(Assignment): The lines below that include "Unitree" are to be found and copied.

(Input):
++++++++

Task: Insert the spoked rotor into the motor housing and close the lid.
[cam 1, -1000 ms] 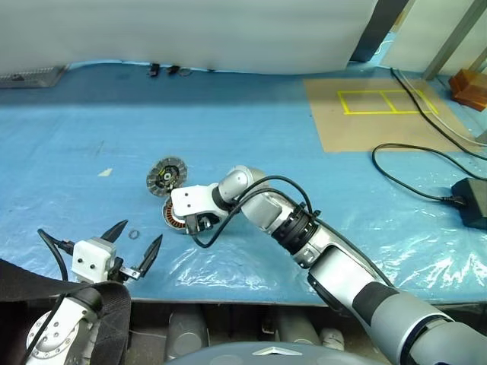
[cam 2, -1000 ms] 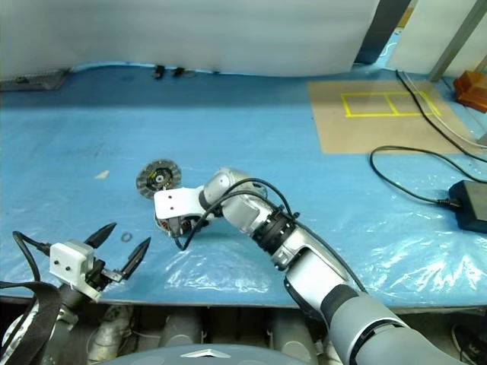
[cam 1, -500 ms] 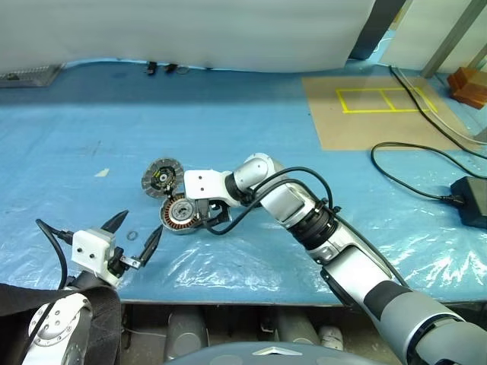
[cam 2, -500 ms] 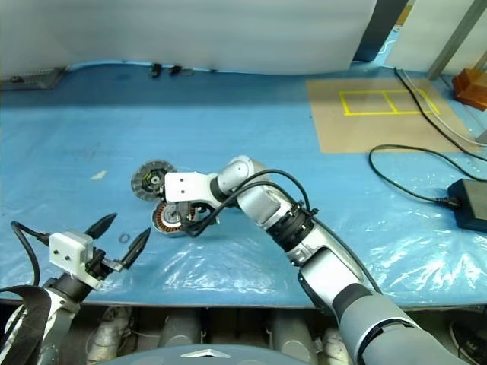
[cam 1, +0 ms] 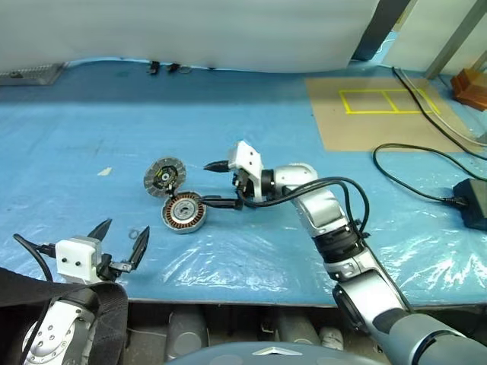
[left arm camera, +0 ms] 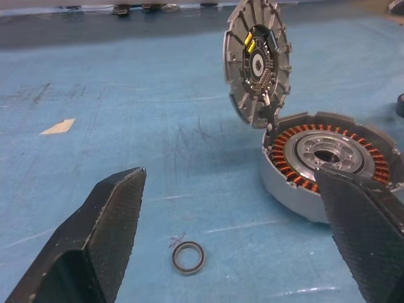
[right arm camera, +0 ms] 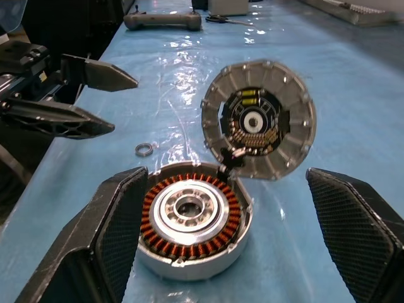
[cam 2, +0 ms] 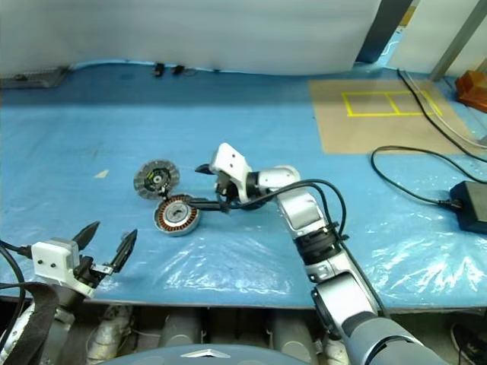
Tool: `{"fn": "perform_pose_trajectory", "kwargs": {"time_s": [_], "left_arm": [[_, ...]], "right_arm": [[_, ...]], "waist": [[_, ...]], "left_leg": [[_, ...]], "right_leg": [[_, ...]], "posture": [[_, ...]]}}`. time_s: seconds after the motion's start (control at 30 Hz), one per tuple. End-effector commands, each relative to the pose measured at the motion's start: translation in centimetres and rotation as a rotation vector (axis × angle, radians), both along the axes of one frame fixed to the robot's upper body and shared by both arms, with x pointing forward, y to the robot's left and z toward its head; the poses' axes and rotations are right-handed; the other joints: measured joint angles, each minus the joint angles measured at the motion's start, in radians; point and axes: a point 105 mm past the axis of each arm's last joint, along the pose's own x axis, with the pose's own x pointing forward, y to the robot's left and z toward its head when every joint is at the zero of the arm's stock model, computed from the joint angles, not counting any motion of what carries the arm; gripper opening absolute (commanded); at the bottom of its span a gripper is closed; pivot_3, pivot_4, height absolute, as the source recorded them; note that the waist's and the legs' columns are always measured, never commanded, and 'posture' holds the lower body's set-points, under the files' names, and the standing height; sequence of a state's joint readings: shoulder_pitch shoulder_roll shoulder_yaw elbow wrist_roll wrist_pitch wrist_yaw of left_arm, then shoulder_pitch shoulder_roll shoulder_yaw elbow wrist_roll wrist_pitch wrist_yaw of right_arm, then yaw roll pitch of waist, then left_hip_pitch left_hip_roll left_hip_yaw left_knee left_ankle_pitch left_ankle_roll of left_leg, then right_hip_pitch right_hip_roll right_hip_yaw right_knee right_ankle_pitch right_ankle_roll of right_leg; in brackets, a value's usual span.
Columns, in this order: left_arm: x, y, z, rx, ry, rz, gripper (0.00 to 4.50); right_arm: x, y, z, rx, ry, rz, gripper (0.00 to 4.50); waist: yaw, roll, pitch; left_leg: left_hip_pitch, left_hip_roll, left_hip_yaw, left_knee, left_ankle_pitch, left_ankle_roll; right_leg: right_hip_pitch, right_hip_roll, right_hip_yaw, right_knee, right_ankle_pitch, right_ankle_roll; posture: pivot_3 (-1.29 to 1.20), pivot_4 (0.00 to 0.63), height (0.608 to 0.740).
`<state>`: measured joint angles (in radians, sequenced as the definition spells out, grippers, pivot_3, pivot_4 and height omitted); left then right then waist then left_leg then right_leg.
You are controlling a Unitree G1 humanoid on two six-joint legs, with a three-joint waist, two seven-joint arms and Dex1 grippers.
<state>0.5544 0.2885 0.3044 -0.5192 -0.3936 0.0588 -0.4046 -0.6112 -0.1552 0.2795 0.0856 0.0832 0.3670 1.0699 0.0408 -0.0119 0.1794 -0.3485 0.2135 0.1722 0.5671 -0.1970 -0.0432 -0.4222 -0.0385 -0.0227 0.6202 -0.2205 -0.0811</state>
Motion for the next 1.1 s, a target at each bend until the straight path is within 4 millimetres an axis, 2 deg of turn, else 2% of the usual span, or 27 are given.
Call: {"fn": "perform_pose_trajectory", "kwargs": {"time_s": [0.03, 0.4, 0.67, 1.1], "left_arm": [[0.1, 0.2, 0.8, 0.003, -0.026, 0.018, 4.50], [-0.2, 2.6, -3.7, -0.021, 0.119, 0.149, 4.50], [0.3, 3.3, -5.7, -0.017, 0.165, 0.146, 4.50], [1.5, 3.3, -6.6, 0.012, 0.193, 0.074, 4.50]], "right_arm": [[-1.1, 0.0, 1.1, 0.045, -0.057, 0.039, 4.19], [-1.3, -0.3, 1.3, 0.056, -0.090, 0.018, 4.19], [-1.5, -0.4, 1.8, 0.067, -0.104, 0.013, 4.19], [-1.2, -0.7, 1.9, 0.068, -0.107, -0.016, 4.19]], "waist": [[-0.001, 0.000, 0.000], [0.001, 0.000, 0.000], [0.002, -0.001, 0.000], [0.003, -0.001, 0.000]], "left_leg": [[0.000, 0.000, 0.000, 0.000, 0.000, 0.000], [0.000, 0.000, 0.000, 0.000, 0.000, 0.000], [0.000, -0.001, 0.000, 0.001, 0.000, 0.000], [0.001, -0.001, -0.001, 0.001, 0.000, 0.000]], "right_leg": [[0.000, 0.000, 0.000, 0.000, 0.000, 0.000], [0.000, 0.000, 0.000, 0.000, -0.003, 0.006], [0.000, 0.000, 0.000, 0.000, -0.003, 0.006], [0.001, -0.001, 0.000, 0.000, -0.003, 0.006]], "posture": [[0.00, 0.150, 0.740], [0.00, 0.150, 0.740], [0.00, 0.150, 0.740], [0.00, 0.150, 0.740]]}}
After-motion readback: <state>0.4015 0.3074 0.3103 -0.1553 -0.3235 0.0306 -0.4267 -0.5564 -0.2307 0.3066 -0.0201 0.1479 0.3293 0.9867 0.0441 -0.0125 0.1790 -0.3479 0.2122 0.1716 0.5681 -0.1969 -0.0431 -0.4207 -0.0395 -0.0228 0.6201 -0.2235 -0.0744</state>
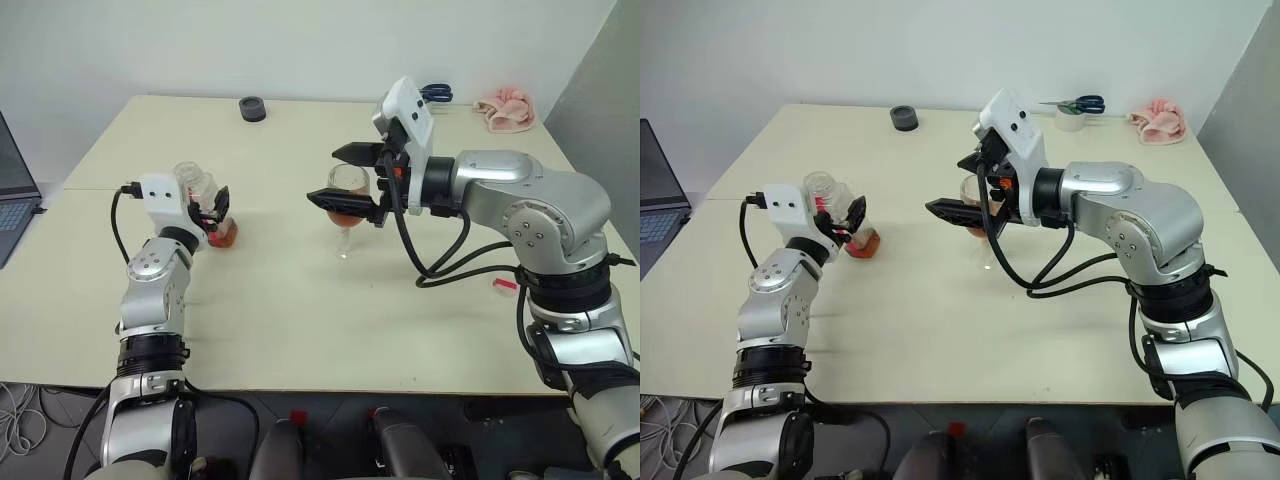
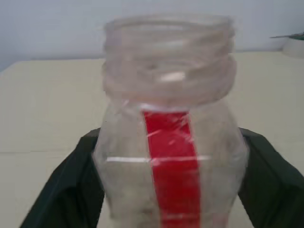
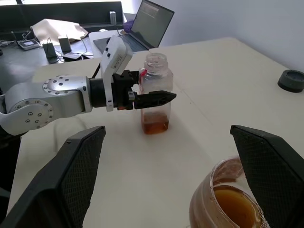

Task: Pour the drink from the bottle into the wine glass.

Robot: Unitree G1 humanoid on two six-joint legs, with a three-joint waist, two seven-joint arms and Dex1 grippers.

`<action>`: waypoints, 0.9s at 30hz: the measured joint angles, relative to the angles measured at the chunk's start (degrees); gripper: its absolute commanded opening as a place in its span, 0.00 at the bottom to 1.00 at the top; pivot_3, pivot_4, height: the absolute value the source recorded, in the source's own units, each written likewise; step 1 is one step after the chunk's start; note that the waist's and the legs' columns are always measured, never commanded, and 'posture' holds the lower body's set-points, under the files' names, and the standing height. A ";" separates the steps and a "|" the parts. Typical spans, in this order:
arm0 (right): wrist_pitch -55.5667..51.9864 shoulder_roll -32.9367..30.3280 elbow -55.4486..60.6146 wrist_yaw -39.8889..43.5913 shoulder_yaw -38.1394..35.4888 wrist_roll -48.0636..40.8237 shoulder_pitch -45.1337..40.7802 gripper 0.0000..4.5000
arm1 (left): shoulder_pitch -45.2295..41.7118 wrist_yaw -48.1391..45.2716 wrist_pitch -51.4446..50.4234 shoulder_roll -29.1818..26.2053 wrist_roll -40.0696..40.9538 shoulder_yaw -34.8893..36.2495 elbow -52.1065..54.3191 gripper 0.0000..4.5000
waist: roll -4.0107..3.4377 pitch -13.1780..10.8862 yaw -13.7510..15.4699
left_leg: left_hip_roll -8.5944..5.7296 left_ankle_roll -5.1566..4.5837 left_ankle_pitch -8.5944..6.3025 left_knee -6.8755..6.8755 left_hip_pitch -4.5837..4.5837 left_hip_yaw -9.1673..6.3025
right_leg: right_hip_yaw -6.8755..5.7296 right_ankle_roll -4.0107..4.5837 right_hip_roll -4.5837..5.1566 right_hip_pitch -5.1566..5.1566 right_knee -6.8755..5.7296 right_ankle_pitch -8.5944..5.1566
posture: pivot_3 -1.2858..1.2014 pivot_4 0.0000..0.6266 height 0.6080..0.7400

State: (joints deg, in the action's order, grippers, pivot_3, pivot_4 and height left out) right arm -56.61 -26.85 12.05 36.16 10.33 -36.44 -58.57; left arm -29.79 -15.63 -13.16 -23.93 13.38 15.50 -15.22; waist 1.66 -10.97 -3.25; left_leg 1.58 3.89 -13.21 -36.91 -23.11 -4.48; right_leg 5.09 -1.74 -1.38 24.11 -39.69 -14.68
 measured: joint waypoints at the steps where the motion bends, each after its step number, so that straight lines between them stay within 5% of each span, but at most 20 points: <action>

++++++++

(Exercise output):
You are controlling a Unitree G1 humanoid on two six-joint legs, with a three-joint waist, two seven-joint arms and Dex1 grippers.
Robot: Unitree G1 humanoid on two six-joint legs, with a three-joint waist, two seven-joint arms and Dex1 grippers.

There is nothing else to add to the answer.